Make an exact copy of all the data.

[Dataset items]
Start of Block

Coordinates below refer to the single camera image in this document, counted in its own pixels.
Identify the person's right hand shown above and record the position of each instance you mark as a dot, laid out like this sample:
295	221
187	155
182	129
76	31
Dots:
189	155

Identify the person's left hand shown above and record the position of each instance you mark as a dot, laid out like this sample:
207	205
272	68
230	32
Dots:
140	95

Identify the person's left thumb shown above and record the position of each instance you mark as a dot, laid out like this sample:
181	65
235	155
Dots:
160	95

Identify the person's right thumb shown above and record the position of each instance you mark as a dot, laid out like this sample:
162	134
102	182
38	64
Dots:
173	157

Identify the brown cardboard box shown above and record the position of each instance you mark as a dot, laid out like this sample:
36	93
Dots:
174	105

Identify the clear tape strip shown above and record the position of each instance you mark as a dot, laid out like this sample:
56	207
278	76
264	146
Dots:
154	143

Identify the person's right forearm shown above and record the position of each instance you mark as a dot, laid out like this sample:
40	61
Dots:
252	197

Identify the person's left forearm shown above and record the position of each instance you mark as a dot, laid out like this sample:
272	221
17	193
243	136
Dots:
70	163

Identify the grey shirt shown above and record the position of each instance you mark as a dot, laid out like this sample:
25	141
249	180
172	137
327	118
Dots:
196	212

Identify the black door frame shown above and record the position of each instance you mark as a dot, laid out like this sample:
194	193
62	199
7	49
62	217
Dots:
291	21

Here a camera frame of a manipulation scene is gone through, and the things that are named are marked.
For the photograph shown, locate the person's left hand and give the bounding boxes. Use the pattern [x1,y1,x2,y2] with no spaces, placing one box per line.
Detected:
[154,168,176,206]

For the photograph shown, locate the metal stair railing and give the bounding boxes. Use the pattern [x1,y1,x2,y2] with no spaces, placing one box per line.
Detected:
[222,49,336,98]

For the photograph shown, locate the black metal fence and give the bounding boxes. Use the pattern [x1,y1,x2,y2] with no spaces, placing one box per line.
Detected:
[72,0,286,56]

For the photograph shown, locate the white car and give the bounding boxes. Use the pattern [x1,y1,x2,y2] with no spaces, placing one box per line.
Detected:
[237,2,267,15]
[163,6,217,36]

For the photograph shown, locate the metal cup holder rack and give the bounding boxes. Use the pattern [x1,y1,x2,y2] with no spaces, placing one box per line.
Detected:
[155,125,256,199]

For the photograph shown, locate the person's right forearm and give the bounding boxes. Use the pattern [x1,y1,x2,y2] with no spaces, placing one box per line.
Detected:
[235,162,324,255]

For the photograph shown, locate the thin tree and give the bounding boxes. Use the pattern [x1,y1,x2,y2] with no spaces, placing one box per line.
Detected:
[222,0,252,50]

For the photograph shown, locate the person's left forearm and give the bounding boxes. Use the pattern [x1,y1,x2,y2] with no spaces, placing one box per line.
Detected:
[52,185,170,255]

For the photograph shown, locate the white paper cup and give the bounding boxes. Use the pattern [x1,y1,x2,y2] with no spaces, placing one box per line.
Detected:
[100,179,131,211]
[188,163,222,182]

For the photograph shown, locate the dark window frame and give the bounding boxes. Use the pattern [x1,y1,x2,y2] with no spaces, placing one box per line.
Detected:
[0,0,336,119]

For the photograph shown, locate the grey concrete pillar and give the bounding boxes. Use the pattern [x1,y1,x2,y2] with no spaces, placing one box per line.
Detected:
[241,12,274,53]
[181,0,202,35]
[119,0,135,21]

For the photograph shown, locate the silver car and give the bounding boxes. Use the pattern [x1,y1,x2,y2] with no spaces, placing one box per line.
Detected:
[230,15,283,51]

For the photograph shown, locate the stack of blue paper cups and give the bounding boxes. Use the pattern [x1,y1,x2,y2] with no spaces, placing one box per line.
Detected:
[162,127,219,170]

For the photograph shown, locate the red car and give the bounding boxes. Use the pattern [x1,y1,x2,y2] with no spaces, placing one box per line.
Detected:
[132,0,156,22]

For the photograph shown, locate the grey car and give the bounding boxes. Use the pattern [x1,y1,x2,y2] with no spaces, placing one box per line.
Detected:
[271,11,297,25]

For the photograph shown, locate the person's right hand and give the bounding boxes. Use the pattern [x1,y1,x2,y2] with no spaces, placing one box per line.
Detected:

End of Block

> _Exercise response_:
Coordinates below refer to the single camera image in this document, counted in its own pixels.
Identify the person's right hand shown above and record the position of each instance you mark as a dot, laid out like this sample:
295	221
187	155
182	129
76	31
Dots:
189	155

Identify the person's left hand shown above and record the position of each instance you mark as a dot, laid out like this sample:
207	205
272	68
230	32
Dots:
140	95

Identify the person's left thumb shown above and record the position of each instance you mark as a dot, laid out like this sample:
181	65
235	155
Dots:
160	95

Identify the person's right thumb shown above and record the position of each instance you mark as a dot, laid out like this sample:
162	134
102	182
38	64
Dots:
173	157

Identify the brown cardboard box shown above and record the position of each instance you mark as a dot, laid out like this sample:
36	93
Dots:
174	105

Identify the clear tape strip shown above and record the position of each instance you mark as a dot, laid out like this sample:
56	207
278	76
264	146
Dots:
154	143

Identify the person's right forearm shown above and record the position of each instance you mark as a dot, laid out like this sample:
40	61
Dots:
252	197

Identify the person's left forearm shown above and record the position of each instance you mark as a dot, laid out like this sample:
272	221
17	193
243	136
Dots:
70	163

Identify the grey shirt shown above and record the position of each instance you mark as a dot, laid out like this sample:
25	141
249	180
172	137
327	118
Dots:
196	212

Identify the black door frame shown above and record the position of each instance you mark as a dot, laid out like this sample:
194	193
62	199
7	49
62	217
Dots:
291	21

Here a camera frame of a manipulation scene is gone through, and the things that are named are marked.
For the photograph shown, locate the person's left hand and give the bounding boxes. Use the pattern [x1,y1,x2,y2] with no spaces, placing one box per line.
Detected:
[154,168,176,206]

For the photograph shown, locate the metal stair railing and give the bounding boxes. Use the pattern [x1,y1,x2,y2] with no spaces, placing one box per line.
Detected:
[222,49,336,98]

For the photograph shown, locate the black metal fence and give the bounding boxes. Use the pattern [x1,y1,x2,y2] with no spaces, placing one box per line.
Detected:
[72,0,286,56]

For the photograph shown, locate the white car and give the bounding boxes. Use the pattern [x1,y1,x2,y2] with no spaces, placing one box per line.
Detected:
[237,2,267,15]
[163,6,217,36]

For the photograph shown, locate the metal cup holder rack and give the bounding boxes. Use the pattern [x1,y1,x2,y2] with no spaces, placing one box per line.
Detected:
[155,125,256,199]

For the photograph shown, locate the person's right forearm and give the bounding boxes. Use the pattern [x1,y1,x2,y2] with no spaces, placing one box per line.
Detected:
[235,162,324,255]

For the photograph shown, locate the thin tree and give the bounding boxes. Use the pattern [x1,y1,x2,y2] with no spaces, placing one box per line.
Detected:
[222,0,252,50]

For the photograph shown, locate the person's left forearm and give the bounding boxes. Use the pattern [x1,y1,x2,y2] with no spaces, placing one box per line.
Detected:
[52,185,170,255]

For the photograph shown, locate the white paper cup and give the bounding boxes. Use the pattern [x1,y1,x2,y2] with no spaces, placing one box per line.
Detected:
[100,179,131,211]
[188,163,222,182]

For the photograph shown, locate the dark window frame and give the bounding boxes. Use the pattern [x1,y1,x2,y2] with no spaces, placing one box per line.
Detected:
[0,0,336,119]

For the photograph shown, locate the grey concrete pillar and give the bounding boxes. Use the pattern [x1,y1,x2,y2] with no spaces, placing one box per line.
Detected:
[241,12,274,53]
[181,0,202,35]
[119,0,135,21]

For the photograph shown, locate the silver car and give the bounding boxes. Use the pattern [x1,y1,x2,y2] with no spaces, placing one box per line.
Detected:
[230,15,283,51]

For the photograph shown, locate the stack of blue paper cups and give the bounding boxes. Use the pattern [x1,y1,x2,y2] with no spaces, placing one box per line.
Detected:
[162,127,219,170]

For the photograph shown, locate the red car and give the bounding boxes. Use the pattern [x1,y1,x2,y2] with no spaces, placing one box per line.
Detected:
[132,0,156,22]

For the photograph shown, locate the grey car and give the bounding boxes. Use the pattern [x1,y1,x2,y2] with no spaces, placing one box per line.
Detected:
[271,11,297,25]

For the photograph shown, locate the person's right hand and give the bounding boxes. Use the pattern [x1,y1,x2,y2] with no spaces, placing one box per line.
Detected:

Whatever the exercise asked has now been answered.